[[ Information provided open ]]

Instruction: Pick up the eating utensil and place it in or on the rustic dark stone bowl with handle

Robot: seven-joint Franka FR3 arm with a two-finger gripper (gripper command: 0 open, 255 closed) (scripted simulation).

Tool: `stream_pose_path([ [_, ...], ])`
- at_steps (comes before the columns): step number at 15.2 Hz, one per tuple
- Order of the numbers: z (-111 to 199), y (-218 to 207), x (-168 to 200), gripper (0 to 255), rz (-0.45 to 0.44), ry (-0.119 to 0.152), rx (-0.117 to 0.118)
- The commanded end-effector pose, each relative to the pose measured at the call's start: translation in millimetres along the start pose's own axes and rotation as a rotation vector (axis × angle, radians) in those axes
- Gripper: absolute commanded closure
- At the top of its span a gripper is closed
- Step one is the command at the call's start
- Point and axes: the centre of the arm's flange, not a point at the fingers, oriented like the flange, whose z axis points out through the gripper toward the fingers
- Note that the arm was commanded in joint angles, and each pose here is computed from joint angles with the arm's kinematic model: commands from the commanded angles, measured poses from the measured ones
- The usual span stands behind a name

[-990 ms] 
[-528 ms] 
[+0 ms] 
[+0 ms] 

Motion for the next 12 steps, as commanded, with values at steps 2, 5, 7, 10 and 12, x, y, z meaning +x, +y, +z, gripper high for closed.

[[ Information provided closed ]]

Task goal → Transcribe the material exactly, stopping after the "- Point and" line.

Result of the exercise →
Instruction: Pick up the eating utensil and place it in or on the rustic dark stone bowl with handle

Robot: seven-joint Franka FR3 arm with a two-finger gripper (gripper command: 0 open, 255 closed) (scripted simulation).

Tool: `stream_pose_path([ [_, ...], ])`
- at_steps (comes before the columns): step number at 15.2 Hz, one per tuple
- Order of the numbers: z (-111 to 199), y (-218 to 207), x (-168 to 200), gripper (0 to 255), rz (-0.45 to 0.44), ry (-0.119 to 0.152), rx (-0.117 to 0.118)
- The commanded end-effector pose, each relative to the pose measured at the call's start: translation in millimetres along the start pose's own axes and rotation as a rotation vector (axis × angle, radians) in those axes
- Gripper: absolute commanded closure
- At the top of its span a gripper is closed
- Step one is the command at the call's start
- Point and axes: the centre of the arm's flange, not a point at the fingers, oriented like the flange, whose z axis points out through the gripper toward the fingers

Nothing remains to be added to this answer.